Here is the relevant code:

Set up
        GL11.glLoadIdentity();
        GL11.glOrtho(0.0f, 800, 600, 0.0f, 0.0f, 1.0f);
        game.draw();


Draw Tree
public void draw() {
GL11.glPushMatrix();
        GL11.glTranslatef(position.x, position.y, z);
        GL11.glTranslatef(centerOfRotation.x, centerOfRotation.y, 0);
        GL11.glRotatef(rotation, 0, 0, 1.0f);
        GL11.glTranslatef(-centerOfRotation.x, -centerOfRotation.y, 0);
        GL11.glScalef(scaleX * flipped, scaleY * inverted, 1.0f);

        Vector2f vec = CoreUtility.vectorScreenCoords();
        Debugger.print(vec.toString());

        draw.draw();
        for (Draw child : children) {
            child.draw();
        }
GL11.glPopMatrix();


And the GLU.gluUnProject wrapper.
        float winX, winY;
        IntBuffer viewport = BufferUtils.createIntBuffer(16);
        FloatBuffer modelview = BufferUtils.createFloatBuffer(16);
        FloatBuffer projection = BufferUtils.createFloatBuffer(16);
        FloatBuffer position = BufferUtils.createFloatBuffer(3);
        GL11.glGetFloat(GL11.GL_MODELVIEW_MATRIX, modelview);
        GL11.glGetFloat(GL11.GL_PROJECTION_MATRIX, projection);
        GL11.glGetInteger(GL11.GL_VIEWPORT, viewport);        
        
        winX = (float) 0;
        winY = (float) viewport.get(3);
        winZ = (float) 0;
        GLU.gluUnProject(winX, winY, winZ, modelview, projection, viewport, position);

        return position;


Reading around, some of the gotcha's I've seen are:
Messing with your projection matrix before unProjecting. There aren't any extraneous glLoadIdentity()s in the code that would do that, it should be the full transformation matrix getting passed to gluUnProject()
Using an incorrect winZ. Everything is in 2D so I feel like 0 should be an okay value.
I don't ever set up a viewport. I haven't had to so far, so I'm not sure why that would make the rotation do these weird things.

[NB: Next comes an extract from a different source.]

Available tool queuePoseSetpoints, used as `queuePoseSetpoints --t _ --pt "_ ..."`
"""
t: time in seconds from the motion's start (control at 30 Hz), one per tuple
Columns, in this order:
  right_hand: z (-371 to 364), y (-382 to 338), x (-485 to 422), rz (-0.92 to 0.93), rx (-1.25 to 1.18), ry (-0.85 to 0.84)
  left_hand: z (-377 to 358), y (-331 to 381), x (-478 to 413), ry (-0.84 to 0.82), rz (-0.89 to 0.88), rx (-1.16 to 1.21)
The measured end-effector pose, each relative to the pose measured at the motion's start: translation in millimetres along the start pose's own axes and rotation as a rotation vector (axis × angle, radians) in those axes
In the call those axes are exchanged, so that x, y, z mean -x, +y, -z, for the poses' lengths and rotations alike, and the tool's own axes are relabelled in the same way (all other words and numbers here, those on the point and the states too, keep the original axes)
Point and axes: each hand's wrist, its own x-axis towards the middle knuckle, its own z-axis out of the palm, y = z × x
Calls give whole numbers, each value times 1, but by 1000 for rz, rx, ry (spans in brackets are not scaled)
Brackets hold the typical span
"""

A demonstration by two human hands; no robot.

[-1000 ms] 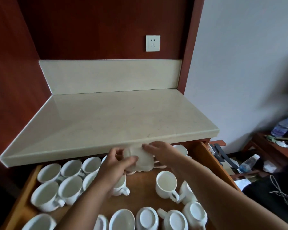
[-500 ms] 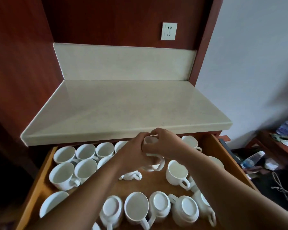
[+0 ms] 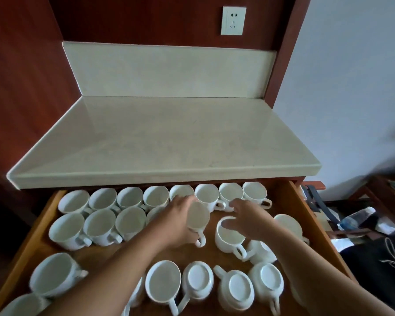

Any assistance or tips would be greatly appreciated. Thanks!

quew8

(It's called a scene graph)

You say that you are finding the objects screen coordinates, but that isn't what gluUnProject() does. gluUnProject() takes screen coordinates and "undoes" the transforms done during rendering to give the object coordinates. It sounds like you want gluProject(), which takes object coordinates and gives you screen coordinates.

Also just as a side note, is the third code snippet run inside the "CoreUtility.vectorScreenCoords()" methods? Because if it isn't then this definitely won't work since glPopMatrix() restores the matrix to the state it was in on the previous glPushMatrix() call.

Shnagenburg

Well that would explain just about everything. Thanks for the tip, I appreciate it.